In Deutschlands Radio mit Kultur
sprach am 06.11.2018
der evangilischen Gross-Sekte
Pfarrer Dietrich Heyde um 06.45 Uhr.

Im Einklang mit Max Frisch
sah er den Tod als Chance,
die kurze Lebensspanne
als Ansporn zu tun das Gute.

Und der Philosoph Florian Goldberg
pries dann um 07.25 Uhr die Lehre
von der Reinkarnation
als Moeglichkeit zur Mahnung.

Denn eine boese handelnde Seele
provoziere fuer sich schlechtes Karma,
wuerde im naechsten Sein
erleben koennen ein Drama.

Doch die Bibel zeigt ganz klar:
Die erste Luege Satans war,
das Menschen selbst bestimmen koennten,
was gut ist und was boese,
Gott gleich in ein Jenseits wechseln zu duerfen
im unsterblichen Sein der Seele.

Jahwe sprach aber vom vererbbaren Tod
nach einsetzender Seelen-Sterblichkeit
wegen des Suendenfalls Bosheit.

Verheerende Wirkung zeitigt seither
des Menschen egoistisches Streben
innerhalb und auch eben wegen der Zeit
seines begrenzten Lebens.

Benannte Intellektuelle
gemaess Satans Legitimation des Sterbens
erkennbar trachten,
ohne Jahwes Erloesungsweg
fuer verstorbene Seelen aus dem Tode
wirklich zu beachten.

Setzen in Wahrheit auch die Gedanken-Moeglichkeit,
dass sich Menschen gegenseitig toeten,
um im Pflichtbewusstsein des selbsterwaehlten Guten
die Himmel zu fuellen.

Die Reinkarnationsidee macht den Tod kalkulierbar,
laesst im Toeten des Naechsten vermuten
dessen Eigenschuld an einem schlechten Karma.
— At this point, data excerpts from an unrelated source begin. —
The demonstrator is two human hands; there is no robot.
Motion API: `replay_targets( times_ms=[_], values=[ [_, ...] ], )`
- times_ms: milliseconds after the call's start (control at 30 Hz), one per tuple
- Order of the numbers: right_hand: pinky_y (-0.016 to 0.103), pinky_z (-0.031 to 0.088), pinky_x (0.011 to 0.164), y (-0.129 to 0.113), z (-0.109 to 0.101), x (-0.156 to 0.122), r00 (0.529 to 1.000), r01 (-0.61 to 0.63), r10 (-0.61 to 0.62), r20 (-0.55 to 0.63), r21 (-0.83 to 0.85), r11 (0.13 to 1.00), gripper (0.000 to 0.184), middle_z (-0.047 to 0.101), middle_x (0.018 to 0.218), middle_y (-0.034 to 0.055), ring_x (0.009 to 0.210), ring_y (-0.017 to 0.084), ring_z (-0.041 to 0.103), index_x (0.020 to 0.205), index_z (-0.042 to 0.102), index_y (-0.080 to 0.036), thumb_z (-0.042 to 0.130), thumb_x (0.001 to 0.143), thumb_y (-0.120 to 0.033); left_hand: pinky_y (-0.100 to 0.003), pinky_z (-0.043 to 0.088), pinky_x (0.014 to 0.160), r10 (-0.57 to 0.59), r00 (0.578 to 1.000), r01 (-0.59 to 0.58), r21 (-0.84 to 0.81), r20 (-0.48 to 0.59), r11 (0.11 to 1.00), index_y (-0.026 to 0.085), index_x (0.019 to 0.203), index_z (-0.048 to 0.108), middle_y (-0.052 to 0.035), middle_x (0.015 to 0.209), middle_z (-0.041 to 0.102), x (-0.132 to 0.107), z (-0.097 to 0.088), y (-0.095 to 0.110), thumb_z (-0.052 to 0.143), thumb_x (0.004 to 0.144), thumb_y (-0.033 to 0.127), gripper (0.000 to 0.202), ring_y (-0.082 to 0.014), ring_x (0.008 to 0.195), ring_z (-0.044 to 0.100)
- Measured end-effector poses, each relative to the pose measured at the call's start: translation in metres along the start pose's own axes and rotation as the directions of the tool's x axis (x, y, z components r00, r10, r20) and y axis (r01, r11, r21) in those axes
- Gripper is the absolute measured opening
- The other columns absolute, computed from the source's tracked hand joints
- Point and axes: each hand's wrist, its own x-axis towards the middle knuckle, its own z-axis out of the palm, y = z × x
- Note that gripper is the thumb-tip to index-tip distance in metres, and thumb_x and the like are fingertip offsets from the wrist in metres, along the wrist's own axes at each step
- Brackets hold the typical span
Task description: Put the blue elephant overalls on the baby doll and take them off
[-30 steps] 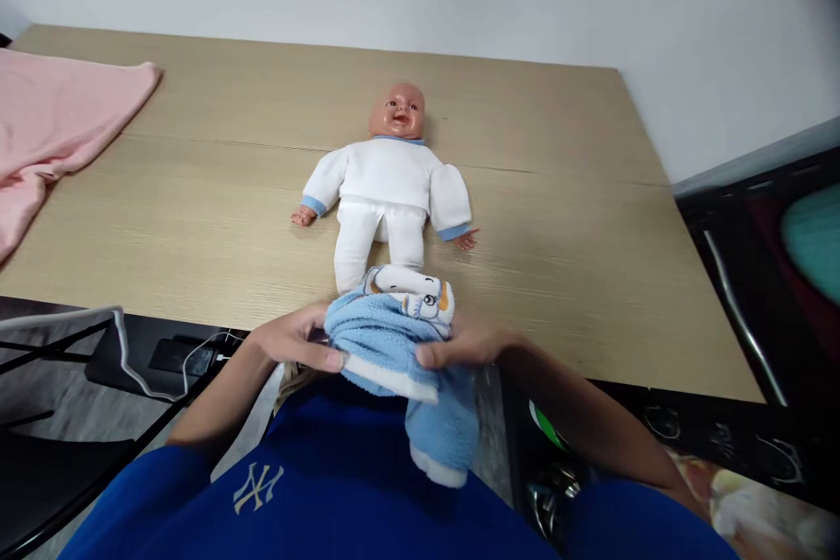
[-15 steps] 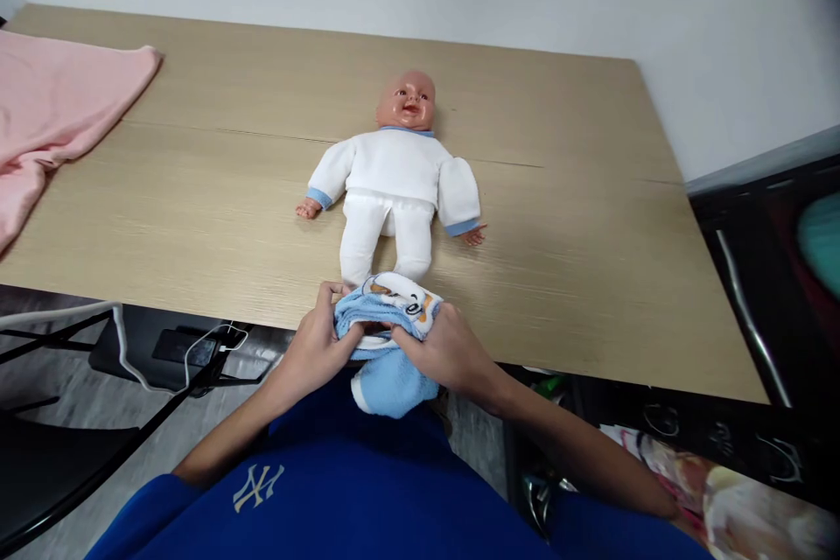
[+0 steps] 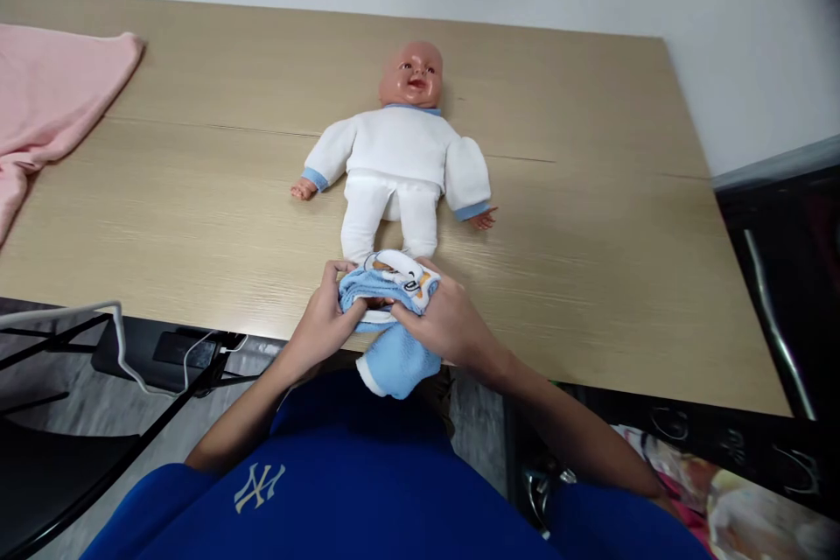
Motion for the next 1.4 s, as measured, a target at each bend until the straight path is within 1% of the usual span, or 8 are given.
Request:
replay_targets(
  times_ms=[267, 333, 500, 600, 700, 867, 1000, 1400],
  values=[
    [0.048, 0.069, 0.113, -0.025, -0.010, 0.015, 0.993, 0.055, -0.041, 0.111, -0.123, 0.991, 0.037, 0.083, 0.148, 0.0121, 0.130, 0.034, 0.083, 0.139, 0.083, -0.024, 0.076, 0.103, -0.025, -0.036, 0.056, 0.084, -0.048, 0.997, 0.052, 0.089, -0.053, 0.995, 0.026, 0.145, 0.046, 0.0001, 0.100, 0.078, -0.004, -0.012, 0.019, 0.065, 0.112, 0.035, 0.040, -0.0228, 0.083, 0.074],
    [0.048, 0.071, 0.106, -0.030, -0.006, 0.018, 0.988, 0.067, -0.038, 0.150, -0.197, 0.978, 0.032, 0.081, 0.147, 0.0160, 0.132, 0.037, 0.081, 0.136, 0.083, -0.021, 0.074, 0.105, -0.026, -0.039, 0.058, 0.087, -0.062, 0.998, 0.067, 0.162, -0.033, 0.984, 0.025, 0.148, 0.042, -0.0047, 0.107, 0.081, -0.006, -0.016, 0.018, 0.062, 0.113, 0.036, 0.041, -0.0271, 0.089, 0.079],
    [0.044, 0.070, 0.083, -0.029, 0.010, 0.014, 0.984, 0.021, 0.035, 0.175, -0.309, 0.951, 0.036, 0.081, 0.144, 0.0196, 0.093, 0.030, 0.082, 0.141, 0.078, -0.020, 0.076, 0.107, -0.030, -0.051, 0.063, 0.095, -0.033, 0.998, 0.012, 0.316, 0.061, 0.949, 0.022, 0.151, 0.043, -0.0171, 0.124, 0.082, -0.003, -0.016, 0.006, 0.054, 0.114, 0.031, 0.040, -0.0379, 0.107, 0.083],
    [0.044, 0.070, 0.084, -0.023, 0.013, 0.010, 0.984, -0.031, 0.071, 0.162, -0.238, 0.971, 0.052, 0.084, 0.142, 0.0177, 0.092, 0.031, 0.084, 0.157, 0.069, -0.022, 0.076, 0.106, -0.029, -0.054, 0.065, 0.097, -0.002, 0.996, -0.028, 0.355, 0.084, 0.934, 0.022, 0.153, 0.043, -0.0180, 0.127, 0.080, -0.004, -0.016, -0.001, 0.055, 0.114, 0.029, 0.041, -0.0381, 0.109, 0.083],
    [0.048, 0.072, 0.102, -0.014, 0.012, 0.011, 0.989, -0.002, 0.018, 0.147, -0.107, 0.994, 0.067, 0.080, 0.161, 0.0171, 0.122, 0.036, 0.086, 0.170, 0.061, -0.023, 0.074, 0.103, -0.023, -0.058, 0.065, 0.108, 0.013, 0.997, -0.038, 0.322, 0.078, 0.946, 0.024, 0.154, 0.041, -0.0206, 0.144, 0.073, -0.006, -0.018, -0.006, 0.057, 0.114, 0.028, 0.044, -0.0375, 0.123, 0.080],
    [0.051, 0.065, 0.127, 0.000, 0.006, 0.017, 0.990, 0.067, -0.086, 0.110, 0.166, 0.984, 0.057, 0.083, 0.159, 0.0124, 0.146, 0.035, 0.081, 0.156, 0.074, -0.024, 0.075, 0.099, -0.020, -0.053, 0.058, 0.130, 0.121, 0.991, -0.121, 0.008, 0.052, 0.993, 0.024, 0.159, 0.037, -0.0196, 0.160, 0.063, -0.007, -0.023, -0.018, 0.063, 0.115, 0.034, 0.052, -0.0316, 0.146, 0.071],
    [0.046, 0.068, 0.119, 0.000, 0.002, 0.017, 0.997, 0.003, -0.027, 0.071, 0.320, 0.948, 0.056, 0.088, 0.147, 0.0111, 0.135, 0.032, 0.087, 0.151, 0.075, -0.022, 0.078, 0.096, -0.021, -0.048, 0.054, 0.135, 0.222, 0.975, -0.223, -0.053, -0.009, 0.973, 0.024, 0.162, 0.048, -0.0171, 0.164, 0.064, -0.003, -0.022, -0.027, 0.067, 0.113, 0.029, 0.054, -0.0306, 0.155, 0.067],
    [0.040, 0.071, 0.100, 0.009, 0.005, 0.029, 0.993, 0.116, -0.101, -0.059, 0.358, 0.926, 0.037, 0.092, 0.123, 0.0051, 0.109, 0.027, 0.089, 0.128, 0.082, -0.026, 0.083, 0.091, -0.023, -0.045, 0.064, 0.112, 0.292, 0.956, -0.291, 0.091, 0.001, 0.952, 0.020, 0.149, 0.066, -0.0145, 0.139, 0.080, 0.019, -0.043, -0.030, 0.076, 0.108, 0.033, 0.044, -0.0294, 0.126, 0.078]
  ],
)
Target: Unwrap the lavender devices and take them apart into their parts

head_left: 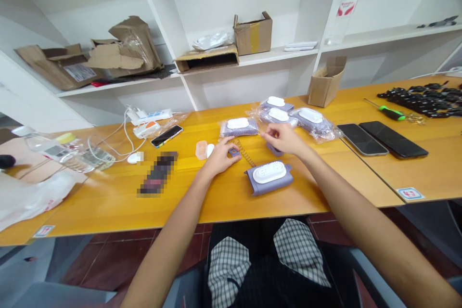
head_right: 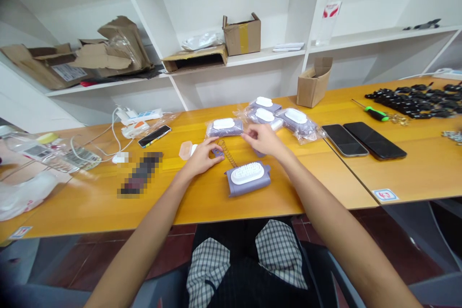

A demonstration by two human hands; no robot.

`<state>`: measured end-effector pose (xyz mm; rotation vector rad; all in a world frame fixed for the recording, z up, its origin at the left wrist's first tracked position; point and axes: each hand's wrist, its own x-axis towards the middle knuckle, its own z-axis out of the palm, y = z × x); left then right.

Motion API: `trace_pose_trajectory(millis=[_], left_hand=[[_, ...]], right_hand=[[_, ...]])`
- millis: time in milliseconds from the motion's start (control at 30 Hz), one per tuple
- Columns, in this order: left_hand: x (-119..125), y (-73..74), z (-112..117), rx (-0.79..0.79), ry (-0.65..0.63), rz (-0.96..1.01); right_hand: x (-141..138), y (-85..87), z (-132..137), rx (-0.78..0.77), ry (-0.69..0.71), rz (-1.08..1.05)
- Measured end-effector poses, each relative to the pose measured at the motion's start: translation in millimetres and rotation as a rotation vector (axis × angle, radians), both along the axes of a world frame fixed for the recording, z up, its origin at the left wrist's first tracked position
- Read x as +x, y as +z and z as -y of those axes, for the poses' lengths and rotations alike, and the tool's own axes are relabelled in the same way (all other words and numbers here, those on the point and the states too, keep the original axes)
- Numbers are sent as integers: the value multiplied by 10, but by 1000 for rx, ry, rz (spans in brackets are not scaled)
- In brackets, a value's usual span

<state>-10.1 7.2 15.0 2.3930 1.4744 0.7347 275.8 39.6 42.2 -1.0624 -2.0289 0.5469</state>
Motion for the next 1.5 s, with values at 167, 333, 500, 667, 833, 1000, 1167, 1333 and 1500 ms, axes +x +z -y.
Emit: trace_pose_trajectory(millis=[167, 333, 500, 667, 833, 1000, 1167, 1333, 1500], left_hand=[[-1, -8, -22, 74, -29, -11], [83, 32, 28, 181, -40, 44], [188, 66, 110, 62, -103, -22], [211, 68, 133, 10, -152, -162], [156, 70, 108, 13, -65, -155], [118, 81, 93, 13, -22, -168], [116, 74, 80, 101, 8, -152], [97, 56, 70, 65, -14, -108], [72, 56, 63, 35, -1, -113]], right_hand=[[406, -76, -139, -150, -109, 150], [401, -83, -103, -387, 16, 214], [120, -159, -18, -384, 86, 170], [-88, -284, -2, -233, 108, 131], [-182, -340, -34, -106, 136, 51], [-204, -344, -43, -130, 154, 55], [-195, -337, -28, -113, 148, 62], [-187, -360, -47, -94, 150, 73], [-179, -361, -41, -102, 179, 70]])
Selbst wenn man wegen boeser Tat
deshalb als Kakalake wuerde wiederkehren,
lebte man als solche relativ unbeschwert.

Der von Gott entfremdeten Welt
gefunkte Propaganda aus dem Aether
widerspricht gesunder Kultur der wahren Bibel-Lehre.

Denn die Bibel lehrt die Auferstehung aus dem Tode
am letzten Tag
fuer nur all die Seelen,
die Jesus Christus im Auftrag Jahwes rufen mag,

und laesst nur ueberleben solche
seine die Erde bald reinigende Schlacht,
die unter Jahwes Namen friedlich an ihn gedacht.